> Dataset:
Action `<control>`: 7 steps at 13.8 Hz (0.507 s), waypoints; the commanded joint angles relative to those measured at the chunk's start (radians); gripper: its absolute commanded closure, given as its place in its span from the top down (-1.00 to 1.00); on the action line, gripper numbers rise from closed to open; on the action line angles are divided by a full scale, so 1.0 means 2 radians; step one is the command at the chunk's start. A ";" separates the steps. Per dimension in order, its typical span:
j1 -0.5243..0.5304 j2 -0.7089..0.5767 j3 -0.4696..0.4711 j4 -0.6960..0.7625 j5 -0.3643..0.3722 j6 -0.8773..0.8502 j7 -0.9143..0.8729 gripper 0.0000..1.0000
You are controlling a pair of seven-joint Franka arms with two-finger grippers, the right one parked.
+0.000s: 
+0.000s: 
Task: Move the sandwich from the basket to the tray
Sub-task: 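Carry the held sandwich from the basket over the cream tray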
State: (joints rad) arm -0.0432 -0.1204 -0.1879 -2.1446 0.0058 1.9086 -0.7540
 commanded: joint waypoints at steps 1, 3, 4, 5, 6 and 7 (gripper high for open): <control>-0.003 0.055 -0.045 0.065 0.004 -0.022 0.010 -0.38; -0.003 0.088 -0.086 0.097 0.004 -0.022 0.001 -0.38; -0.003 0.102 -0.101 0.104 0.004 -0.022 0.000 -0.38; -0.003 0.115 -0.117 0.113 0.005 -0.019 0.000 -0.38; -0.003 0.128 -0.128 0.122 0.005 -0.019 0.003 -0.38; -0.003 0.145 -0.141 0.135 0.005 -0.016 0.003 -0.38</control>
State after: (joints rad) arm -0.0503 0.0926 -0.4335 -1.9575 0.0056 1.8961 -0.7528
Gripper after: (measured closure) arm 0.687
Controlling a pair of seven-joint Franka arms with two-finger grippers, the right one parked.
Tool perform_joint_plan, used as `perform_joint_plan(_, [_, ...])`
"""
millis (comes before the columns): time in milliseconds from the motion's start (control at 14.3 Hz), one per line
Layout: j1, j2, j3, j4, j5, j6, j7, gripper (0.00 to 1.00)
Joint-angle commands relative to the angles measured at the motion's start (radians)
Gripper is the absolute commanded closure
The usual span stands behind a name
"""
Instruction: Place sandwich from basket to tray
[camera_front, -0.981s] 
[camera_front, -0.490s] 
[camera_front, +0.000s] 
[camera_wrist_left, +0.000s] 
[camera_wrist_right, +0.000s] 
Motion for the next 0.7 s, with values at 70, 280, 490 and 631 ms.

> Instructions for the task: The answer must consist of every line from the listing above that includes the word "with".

> Response to this exercise:
You are controlling a pair of seven-joint Franka arms with two-finger grippers, the right one parked.
Controlling a pair of seven-joint Franka arms with two-finger grippers, the right one parked.
Motion for the next 0.7 s, with values at 70, 280, 490 and 631 ms.

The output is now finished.